• WORK TO BE COMPLETED: If a line in the entries contains the string "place", include that line in your answer.

• GIVEN ENTRIES:
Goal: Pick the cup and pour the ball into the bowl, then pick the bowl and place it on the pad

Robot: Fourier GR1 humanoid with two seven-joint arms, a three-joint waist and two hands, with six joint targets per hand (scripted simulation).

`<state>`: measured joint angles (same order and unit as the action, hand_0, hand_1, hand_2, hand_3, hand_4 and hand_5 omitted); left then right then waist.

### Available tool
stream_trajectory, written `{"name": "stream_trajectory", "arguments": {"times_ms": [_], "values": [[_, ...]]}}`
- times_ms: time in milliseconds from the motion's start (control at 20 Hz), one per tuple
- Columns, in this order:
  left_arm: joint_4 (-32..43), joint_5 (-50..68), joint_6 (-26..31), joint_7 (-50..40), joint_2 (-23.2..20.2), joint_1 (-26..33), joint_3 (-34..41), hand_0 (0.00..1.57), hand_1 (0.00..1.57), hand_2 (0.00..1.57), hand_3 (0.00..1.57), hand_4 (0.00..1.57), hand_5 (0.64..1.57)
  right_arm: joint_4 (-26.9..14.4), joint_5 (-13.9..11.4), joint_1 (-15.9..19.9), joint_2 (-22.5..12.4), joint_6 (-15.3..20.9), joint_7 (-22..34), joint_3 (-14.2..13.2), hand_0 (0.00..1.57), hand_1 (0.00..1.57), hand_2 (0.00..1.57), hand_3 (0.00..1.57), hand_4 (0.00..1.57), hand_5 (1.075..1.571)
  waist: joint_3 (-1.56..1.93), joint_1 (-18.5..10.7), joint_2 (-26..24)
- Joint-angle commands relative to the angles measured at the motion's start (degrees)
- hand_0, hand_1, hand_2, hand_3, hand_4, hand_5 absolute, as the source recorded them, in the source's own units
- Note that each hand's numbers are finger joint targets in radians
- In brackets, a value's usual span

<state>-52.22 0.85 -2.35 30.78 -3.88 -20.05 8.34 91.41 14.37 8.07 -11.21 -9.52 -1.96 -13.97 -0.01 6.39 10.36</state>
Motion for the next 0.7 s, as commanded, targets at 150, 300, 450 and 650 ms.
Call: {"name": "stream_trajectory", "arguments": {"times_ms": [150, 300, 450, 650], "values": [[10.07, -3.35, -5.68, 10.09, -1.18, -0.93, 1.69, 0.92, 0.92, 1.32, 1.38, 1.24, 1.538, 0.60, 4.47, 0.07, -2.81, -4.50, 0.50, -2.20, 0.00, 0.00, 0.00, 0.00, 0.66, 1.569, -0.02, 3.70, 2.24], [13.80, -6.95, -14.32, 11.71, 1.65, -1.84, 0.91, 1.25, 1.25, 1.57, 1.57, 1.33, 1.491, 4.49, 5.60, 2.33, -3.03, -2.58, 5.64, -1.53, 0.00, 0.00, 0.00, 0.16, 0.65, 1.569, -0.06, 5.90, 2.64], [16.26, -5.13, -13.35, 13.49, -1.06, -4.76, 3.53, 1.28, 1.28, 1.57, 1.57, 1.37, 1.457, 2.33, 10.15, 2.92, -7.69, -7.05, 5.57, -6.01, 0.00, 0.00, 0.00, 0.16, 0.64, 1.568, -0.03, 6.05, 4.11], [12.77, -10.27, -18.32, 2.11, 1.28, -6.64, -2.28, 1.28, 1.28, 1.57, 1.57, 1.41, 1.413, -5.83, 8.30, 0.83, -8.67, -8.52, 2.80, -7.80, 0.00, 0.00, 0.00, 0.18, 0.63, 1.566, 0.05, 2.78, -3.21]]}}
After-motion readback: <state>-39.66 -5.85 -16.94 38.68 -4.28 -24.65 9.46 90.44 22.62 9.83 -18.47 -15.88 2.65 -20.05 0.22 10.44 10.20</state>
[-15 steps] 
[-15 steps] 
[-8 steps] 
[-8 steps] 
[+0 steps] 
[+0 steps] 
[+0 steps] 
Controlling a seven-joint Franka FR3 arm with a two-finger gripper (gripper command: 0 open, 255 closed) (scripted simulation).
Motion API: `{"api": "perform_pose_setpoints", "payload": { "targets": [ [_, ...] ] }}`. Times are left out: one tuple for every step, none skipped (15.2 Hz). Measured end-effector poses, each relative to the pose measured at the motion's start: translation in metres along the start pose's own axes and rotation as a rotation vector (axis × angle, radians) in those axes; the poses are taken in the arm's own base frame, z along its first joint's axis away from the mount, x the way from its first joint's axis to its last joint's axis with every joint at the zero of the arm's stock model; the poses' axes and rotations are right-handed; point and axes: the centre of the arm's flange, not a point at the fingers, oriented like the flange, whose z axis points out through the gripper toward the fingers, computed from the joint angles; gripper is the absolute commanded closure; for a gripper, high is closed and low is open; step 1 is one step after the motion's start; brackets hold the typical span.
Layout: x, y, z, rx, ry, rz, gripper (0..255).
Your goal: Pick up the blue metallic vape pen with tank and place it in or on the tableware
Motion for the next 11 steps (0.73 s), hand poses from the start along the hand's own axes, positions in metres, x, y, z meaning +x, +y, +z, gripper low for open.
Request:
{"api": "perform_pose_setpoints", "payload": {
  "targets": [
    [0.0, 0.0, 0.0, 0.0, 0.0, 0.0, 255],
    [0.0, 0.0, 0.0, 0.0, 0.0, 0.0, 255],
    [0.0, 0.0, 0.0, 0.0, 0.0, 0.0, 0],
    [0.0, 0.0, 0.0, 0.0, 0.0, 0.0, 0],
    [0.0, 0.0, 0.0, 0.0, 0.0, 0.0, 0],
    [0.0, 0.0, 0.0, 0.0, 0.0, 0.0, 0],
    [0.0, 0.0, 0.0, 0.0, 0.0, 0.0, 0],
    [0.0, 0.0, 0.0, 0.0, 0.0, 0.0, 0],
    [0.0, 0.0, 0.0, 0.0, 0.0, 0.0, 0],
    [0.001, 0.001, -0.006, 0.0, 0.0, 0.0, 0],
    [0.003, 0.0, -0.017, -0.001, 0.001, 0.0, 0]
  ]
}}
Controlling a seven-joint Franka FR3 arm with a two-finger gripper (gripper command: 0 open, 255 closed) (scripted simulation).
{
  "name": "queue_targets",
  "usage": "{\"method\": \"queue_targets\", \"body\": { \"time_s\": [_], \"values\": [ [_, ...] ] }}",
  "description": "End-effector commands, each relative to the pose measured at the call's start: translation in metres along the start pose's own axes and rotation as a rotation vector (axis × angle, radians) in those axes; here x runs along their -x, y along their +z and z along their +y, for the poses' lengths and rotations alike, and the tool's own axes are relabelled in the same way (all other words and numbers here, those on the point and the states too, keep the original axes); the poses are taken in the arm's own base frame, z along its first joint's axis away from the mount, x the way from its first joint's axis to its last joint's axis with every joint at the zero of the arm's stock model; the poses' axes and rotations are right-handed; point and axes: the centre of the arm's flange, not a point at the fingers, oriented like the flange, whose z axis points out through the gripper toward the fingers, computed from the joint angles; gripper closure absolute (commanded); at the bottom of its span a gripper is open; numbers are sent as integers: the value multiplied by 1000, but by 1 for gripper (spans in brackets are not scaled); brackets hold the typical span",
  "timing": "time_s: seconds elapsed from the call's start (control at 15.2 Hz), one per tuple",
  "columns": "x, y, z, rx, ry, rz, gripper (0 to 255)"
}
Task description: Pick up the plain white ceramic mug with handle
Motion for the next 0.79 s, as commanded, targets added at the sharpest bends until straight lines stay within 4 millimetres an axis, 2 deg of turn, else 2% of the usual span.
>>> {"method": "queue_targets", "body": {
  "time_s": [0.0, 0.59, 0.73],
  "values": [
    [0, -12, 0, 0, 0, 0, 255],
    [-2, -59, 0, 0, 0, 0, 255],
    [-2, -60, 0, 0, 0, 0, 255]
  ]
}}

• WRITTEN RESPONSE:
Goal: Pick the cup and pour the ball into the bowl, then pick the bowl and place it on the pad
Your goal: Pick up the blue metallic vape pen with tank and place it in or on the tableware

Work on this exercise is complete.